Art Of The Day Weekly

#429 - from 5 May 2016 to 11 May 2016

Lenoir, monuments men

If a cultivated person has heard his name, it is rather in a positive sense. Alexandre Lenoir (1761-1839) has the stature of a crusader who saved the art of the Ancient Regime from the excesses of the Revolution, saving statues and reliefs from the hammers of the vandals and protecting them in the musée des Monuments français. In the catalogue that accompanies an exhibition until 4 July 2016, the Louvre tells the story of its younger brother.

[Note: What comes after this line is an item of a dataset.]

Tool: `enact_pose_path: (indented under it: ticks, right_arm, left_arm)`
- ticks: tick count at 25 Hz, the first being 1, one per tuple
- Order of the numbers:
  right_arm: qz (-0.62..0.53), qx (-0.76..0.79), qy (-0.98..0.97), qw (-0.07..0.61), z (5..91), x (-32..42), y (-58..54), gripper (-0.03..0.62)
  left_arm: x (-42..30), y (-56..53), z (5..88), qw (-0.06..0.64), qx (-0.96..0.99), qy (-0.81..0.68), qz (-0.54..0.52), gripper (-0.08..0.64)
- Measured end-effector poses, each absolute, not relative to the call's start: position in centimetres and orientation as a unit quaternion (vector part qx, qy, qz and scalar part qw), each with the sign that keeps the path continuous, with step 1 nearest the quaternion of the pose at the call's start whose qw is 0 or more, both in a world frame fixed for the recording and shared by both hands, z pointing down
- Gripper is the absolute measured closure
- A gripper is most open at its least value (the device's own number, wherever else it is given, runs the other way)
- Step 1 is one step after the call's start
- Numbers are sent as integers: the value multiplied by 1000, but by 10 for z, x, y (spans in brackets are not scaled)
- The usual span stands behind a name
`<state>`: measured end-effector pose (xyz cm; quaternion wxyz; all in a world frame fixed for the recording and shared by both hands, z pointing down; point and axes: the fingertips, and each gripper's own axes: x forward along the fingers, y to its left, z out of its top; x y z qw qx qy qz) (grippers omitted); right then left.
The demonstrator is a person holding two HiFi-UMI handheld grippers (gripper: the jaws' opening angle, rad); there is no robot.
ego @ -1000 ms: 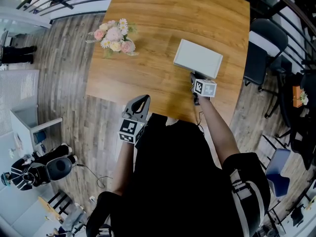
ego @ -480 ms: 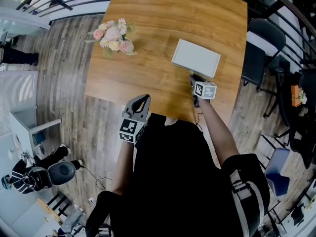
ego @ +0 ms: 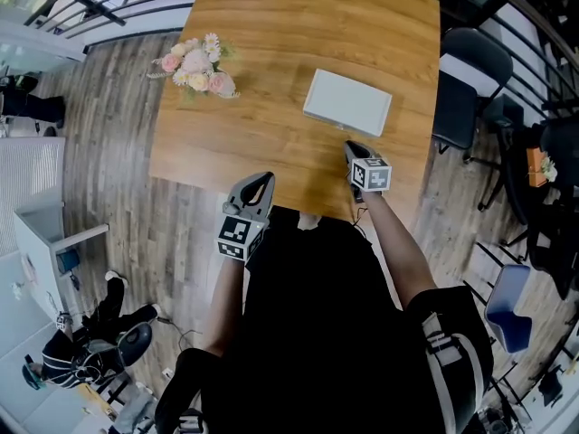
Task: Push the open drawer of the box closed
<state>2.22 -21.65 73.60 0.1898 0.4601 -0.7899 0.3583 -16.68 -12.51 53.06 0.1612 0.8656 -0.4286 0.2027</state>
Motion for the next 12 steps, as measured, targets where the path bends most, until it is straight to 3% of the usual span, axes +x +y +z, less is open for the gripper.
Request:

Indeed it was created in 1795 in what today is the chapel of the école des Beaux-Arts in Paris and chronologically became the second national museum. It details the various phases, the architecture and the contents through paintings - that recall its surprising blue and red decoration –, engravings, letters, lists and appreciations (like that of Louis-Sébastien Mercier, charmed by the poetry of disorder). But this dense book also shows the man’s endearing complexity, whose knowledge was sometimes limited, whose vanity was invasive at times, whose interests were as varied as they were in disorder, whether it was Egyptology, the History of France, or painting on glass. The museum was closed in 1816 and its collections were scattered but the memory of things gone can sometimes be surprisingly lasting.
Un musée révolutionnaire, le musée des Monuments français d’Alexandre Lenoir directed by Geneviève Bresc-Bautier and Béatrice de Chancel-Bardelot, Hazan/musée du Louvre éditions, 2016, 384 p., €45.